I use windows defender (and as advised above, I always go through all privacy settings when I geta new PC). The last time I had a virus was when I had an Atari ST (green goblin virus). I got it from a disk that came with an Atari magazine. Ironic that you’d think buying a legit publication would be safe.


----------



## Wayne Mack (Nov 26, 2022)

I've used Microsoft Defender for the last several years. I had McAfee installed before that, but I began to endure horrible lockups during Microsoft patch updates. Updates were taking days to complete with me periodically forcing restarts every several hours.


----------



## Vince W (Nov 26, 2022)

Switch to OpenBSD and forget about antivirus forever.


----------



## mosaix (Nov 27, 2022)

Thanks, everyone.

McAfee are proposing to increase my annual fee from £85 to £109.99. It's on auto-renew on 24/12/2022. Whilst I'm looking around for a replacement I thought I'd turn off auto-renew now so that I didn't forget. The email tells me how to do it, and when I log in there's Q&A on how to do it. Does it work? No.
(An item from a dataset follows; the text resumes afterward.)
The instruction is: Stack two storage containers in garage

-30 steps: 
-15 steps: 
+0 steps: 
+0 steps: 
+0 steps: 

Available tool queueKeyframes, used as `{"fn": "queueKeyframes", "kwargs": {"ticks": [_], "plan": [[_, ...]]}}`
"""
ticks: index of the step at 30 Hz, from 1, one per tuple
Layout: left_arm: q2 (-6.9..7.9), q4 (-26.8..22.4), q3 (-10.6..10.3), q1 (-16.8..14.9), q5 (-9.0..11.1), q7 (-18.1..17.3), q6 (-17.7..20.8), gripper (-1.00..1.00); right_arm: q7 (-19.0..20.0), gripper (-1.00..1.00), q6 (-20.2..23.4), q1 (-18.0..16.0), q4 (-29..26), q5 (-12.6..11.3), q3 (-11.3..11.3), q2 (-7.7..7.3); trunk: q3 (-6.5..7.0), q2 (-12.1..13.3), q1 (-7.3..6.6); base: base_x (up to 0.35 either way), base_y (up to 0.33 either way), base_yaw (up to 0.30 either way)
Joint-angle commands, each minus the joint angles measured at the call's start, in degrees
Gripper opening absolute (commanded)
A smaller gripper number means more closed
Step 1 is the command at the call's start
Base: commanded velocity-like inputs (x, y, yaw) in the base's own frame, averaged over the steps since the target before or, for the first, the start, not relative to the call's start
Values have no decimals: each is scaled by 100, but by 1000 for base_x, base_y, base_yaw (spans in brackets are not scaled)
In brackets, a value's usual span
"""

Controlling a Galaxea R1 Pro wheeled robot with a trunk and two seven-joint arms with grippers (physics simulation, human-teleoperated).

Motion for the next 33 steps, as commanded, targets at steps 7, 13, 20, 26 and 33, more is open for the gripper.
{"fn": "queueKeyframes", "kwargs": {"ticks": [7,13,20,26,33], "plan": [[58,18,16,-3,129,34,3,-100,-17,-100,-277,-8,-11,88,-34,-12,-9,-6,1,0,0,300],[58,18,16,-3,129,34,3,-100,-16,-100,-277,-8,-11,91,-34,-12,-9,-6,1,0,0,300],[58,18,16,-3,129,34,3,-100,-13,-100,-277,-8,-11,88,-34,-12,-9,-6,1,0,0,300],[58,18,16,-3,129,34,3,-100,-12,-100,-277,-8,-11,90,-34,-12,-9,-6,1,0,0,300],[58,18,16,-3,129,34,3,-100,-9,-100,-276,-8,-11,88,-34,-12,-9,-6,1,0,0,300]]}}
The product tab says it's on auto-renew the auto-renew tab says it isn't so I can't turn it off! What a surprise! So I contacted support. Of course, they wanted to know why I wanted to turn it off and then offered me my old price when I told them why. I told them I wasn't interested in dishonest practice and 'just turn it off'. They did.

Now the Consumers Association highly recommends Bitdefender for paid-for antivirus software. According to their website, I can get 3 years, 3 device cover for £109.99. Seems like a bargain. I'll look around a bit more in the next month but getting 3-year cover for the price of McAfee's 1 year seems to be the way to go. 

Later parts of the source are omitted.